July 30, 2010, 2:11 p.m.
Studies suggest that strategies to combat the disease are offsetting the impact of climate change.
Preventative measures such as the widespread use of bed nets have outweighed the effects of climate warming on malaria.W. DANIELS/PANOS
Of the many climate-change catastrophes facing humankind, the anticipated spread of infectious tropical diseases is one of the most frequently cited — and most alarming. But a paper in this week's Nature adds to the growing voice of dissent from epidemiologists who challenge the prediction that global warming will fuel a worldwide increase in malaria.
On the surface, the connection between malaria and climate change is intuitive: higher temperatures are known to boost mosquito populations and the frequency with which they bite. And more mosquito bites mean more malaria.
Yet when epidemiologists Peter Gething and Simon Hay of the Malaria Atlas Project at the University of Oxford, UK, and their colleagues compiled data on the incidence of malaria in 1900 and 2007 (see page 342), they found the opposite: despite rising temperatures during the twentieth century, malaria has lost ground. According to the models the researchers used to tease out the factors affecting the incidence of malaria, the impact of public-health measures such as improved medications, widespread insecticide use and bed nets have overwhelmed the influence of climate change. "Malaria is still a huge problem," says Gething. "But climate change per se is not something that should be central to the discussion. The risks have been overstated."
Some earlier analyses painted a dire picture of a malaria-ridden future, but these models often exclusively evaluated the impact of warmer temperatures without taking other factors into consideration, says Paul Reiter, an entomologist at the Pasteur Institute in Paris. The latest assessment of the Intergovernmental Panel on Climate Change noted these concerns: "Despite the known causal links between climate and malaria transmission dynamics, there is still much uncertainty about the potential impact of climate change on malaria at local and global scales."
Gething and colleagues' study is the first of its kind to provide a detailed statistical model of global trends over the twentieth century, but it does have limitations. For instance, the data used to generate a global map of malaria in 1900 sum up all malarial infections, including those by a malaria parasite named Plasmodium vivax, whereas the data in the 2007 map track infections by just one malaria parasite, P. falciparum, which carries the highest disease burden. And the analysis does not take into account some parameters that are likely to change as a result of global warming, such as rainfall patterns and human migrations.

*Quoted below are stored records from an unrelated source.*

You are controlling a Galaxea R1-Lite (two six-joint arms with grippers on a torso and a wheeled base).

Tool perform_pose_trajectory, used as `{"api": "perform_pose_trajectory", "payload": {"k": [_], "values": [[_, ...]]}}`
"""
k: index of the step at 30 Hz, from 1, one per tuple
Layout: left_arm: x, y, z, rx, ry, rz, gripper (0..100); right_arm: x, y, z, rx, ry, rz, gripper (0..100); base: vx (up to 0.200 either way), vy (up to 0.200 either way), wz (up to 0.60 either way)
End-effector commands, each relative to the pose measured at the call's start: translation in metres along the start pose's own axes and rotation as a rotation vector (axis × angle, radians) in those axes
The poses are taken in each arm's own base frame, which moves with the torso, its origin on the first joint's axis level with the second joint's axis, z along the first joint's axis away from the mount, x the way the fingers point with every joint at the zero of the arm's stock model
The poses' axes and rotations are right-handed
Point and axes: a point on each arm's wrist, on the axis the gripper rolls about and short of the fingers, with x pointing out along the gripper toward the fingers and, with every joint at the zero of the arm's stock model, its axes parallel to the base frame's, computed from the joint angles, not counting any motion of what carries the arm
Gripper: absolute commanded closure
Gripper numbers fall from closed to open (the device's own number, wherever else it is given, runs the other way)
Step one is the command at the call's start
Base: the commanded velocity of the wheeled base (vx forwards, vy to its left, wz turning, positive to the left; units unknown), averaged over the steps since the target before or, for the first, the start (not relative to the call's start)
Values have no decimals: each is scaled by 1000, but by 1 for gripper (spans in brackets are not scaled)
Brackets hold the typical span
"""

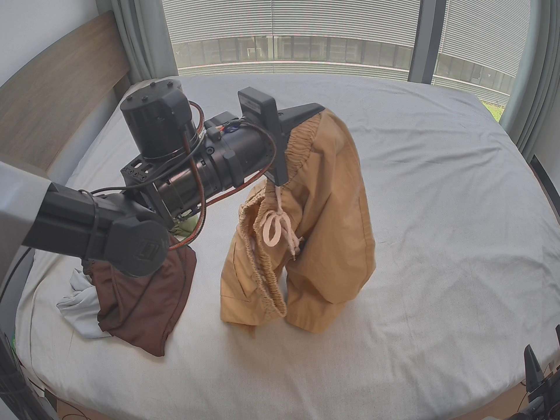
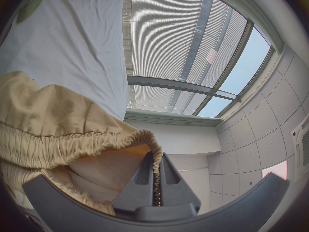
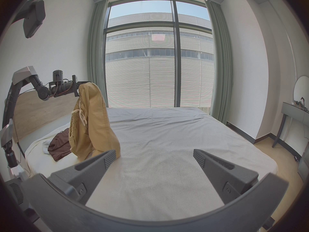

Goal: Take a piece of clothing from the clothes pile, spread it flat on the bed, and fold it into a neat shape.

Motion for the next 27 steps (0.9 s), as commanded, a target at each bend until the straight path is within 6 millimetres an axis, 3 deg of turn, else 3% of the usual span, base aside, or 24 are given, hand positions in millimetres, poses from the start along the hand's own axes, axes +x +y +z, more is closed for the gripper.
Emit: {"api": "perform_pose_trajectory", "payload": {"k": [1,19,27], "values": [[7,-6,-7,-6,20,-27,100,0,0,-5,1,3,0,0,0,0,0],[27,-36,-37,-71,112,-135,100,0,0,-5,1,5,0,0,0,0,0],[33,-42,-39,-112,105,-161,100,0,0,-5,1,3,0,0,0,0,0]]}}
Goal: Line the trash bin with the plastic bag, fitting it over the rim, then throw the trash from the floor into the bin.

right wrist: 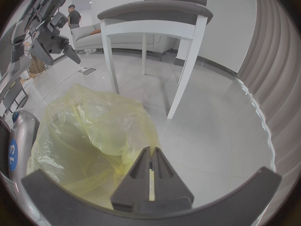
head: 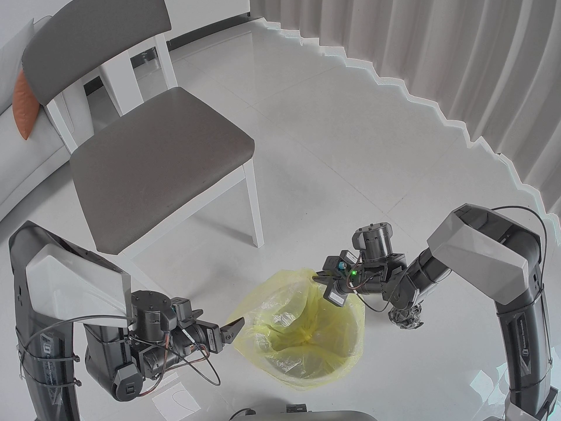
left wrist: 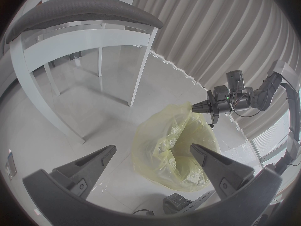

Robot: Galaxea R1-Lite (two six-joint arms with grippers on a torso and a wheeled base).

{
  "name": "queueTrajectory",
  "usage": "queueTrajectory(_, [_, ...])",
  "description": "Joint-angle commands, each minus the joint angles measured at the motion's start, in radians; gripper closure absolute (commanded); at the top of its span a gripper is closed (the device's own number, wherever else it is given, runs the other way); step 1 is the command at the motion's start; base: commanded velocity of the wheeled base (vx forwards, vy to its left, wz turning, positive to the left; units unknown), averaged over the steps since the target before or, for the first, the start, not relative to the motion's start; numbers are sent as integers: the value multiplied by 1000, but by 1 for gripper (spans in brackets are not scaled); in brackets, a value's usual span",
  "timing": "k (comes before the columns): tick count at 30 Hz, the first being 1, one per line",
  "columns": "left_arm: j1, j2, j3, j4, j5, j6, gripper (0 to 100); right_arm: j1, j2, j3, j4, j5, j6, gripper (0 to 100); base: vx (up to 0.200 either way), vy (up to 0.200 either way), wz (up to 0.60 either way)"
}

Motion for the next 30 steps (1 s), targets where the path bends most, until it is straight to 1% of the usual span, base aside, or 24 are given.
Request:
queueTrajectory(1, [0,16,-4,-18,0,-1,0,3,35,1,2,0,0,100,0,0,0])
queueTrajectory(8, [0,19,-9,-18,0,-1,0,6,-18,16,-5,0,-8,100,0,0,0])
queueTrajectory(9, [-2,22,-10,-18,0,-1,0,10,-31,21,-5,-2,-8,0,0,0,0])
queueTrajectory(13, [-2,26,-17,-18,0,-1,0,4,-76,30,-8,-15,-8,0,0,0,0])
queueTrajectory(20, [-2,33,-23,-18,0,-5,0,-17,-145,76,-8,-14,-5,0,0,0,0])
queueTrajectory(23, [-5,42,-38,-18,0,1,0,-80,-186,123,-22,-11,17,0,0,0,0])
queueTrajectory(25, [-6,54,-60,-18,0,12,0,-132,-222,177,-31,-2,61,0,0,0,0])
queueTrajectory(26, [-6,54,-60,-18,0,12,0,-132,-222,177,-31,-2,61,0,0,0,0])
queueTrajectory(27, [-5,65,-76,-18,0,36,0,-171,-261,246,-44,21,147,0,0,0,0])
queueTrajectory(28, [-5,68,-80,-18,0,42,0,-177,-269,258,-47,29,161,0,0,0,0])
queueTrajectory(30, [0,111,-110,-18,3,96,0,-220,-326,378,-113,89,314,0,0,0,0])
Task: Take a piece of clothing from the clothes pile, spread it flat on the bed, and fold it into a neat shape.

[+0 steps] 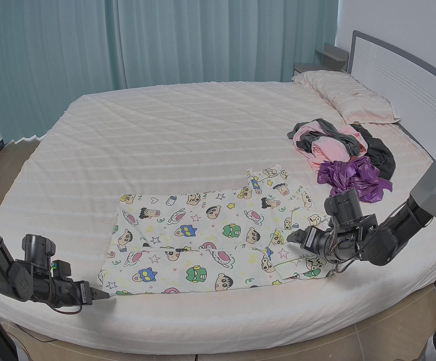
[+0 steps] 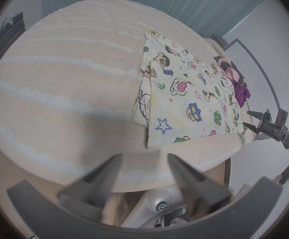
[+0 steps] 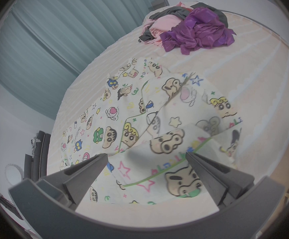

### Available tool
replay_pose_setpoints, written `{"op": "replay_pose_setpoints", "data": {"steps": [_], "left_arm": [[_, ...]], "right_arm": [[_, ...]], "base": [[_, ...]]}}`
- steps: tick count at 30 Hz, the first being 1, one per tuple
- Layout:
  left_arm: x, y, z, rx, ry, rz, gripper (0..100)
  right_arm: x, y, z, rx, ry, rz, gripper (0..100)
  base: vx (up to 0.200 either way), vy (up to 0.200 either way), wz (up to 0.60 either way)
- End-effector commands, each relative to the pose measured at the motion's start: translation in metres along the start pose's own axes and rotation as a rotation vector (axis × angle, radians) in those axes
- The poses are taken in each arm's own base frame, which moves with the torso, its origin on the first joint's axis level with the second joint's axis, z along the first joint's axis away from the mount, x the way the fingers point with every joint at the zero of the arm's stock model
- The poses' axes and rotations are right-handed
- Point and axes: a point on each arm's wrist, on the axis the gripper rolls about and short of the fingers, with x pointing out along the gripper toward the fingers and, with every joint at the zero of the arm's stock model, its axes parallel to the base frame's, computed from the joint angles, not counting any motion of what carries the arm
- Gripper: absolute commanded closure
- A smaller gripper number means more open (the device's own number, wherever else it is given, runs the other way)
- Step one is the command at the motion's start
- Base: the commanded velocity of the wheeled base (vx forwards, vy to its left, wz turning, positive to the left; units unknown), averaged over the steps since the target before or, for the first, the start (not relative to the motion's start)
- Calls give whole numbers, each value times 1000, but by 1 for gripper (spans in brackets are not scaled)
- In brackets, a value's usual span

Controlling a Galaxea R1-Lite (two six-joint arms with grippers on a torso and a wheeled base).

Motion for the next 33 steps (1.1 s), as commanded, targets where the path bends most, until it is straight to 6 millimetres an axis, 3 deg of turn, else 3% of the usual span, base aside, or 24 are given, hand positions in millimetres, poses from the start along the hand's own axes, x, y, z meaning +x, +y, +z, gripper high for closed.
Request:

Nevertheless, the results largely match those of several other recent studies, including one published last year by Kevin Lafferty of the US Geological Survey in Santa Barbara, California, which also concluded that rising temperatures over the last century had no net impact on the incidence of malaria (K. D. Lafferty Ecology 90, 888–900; 2009). In 2000, models designed by David Rogers and Sarah Randolph at the University of Oxford predicted that although some parts of the world would gain malaria because of climate change, large areas would see a drop in disease due to reductions in rainfall and humidity (D. J. Rogers and S. E. Randolph Science 289, 1763–1766; 2000). The result: no net difference.
"The complexity of malaria and the other vector-borne diseases is astonishing," says Reiter. "To bring it down to just one factor — climate change — is totally unjustifiable."
The same could hold true for other diseases that rely on intermediate vectors like mosquitoes. Dengue fever, for example, has also been touted as an infectious disease that could get a boost from climate change. The virus, which is carried by mosquitoes, is already on the march, and is spreading more rapidly into the southern United States. But the impact it will have there is likely to be minimal compared with that in less developed regions of the world because of lifestyle differences, says Reiter. Americans spend more time indoors, he says, and are more likely to have window screens to keep mosquitoes out.
Laura Harrington, who studies mosquito-borne diseases at Cornell University in Ithaca, New York, agrees. "In the context of vector-borne diseases, climate change is probably going to have a minimal role in comparison to other factors," she says. Even so, Gething's results are likely to be controversial, cautions Richard Ostfeld, a disease ecologist at the Cary Institute of Ecosystem Studies in Millbrook, New York. Although global analyses such as Gething's are useful, he says, they may miss important regional trends — such as the spread of mosquitoes from the lowlands to the highlands of eastern Africa, which some argue is the result of rising temperatures. "There's a pretty strong spatial disconnect between areas where there is strong economic development and increasing control of mosquitoes, versus those areas where the risk of climate-induced disease is highest," he says.
Others worry that the results of the study will be misinterpreted. "On smaller scales, climate change certainly has big effects on disease," says Harrington. "This does not diminish the importance of climate change at all."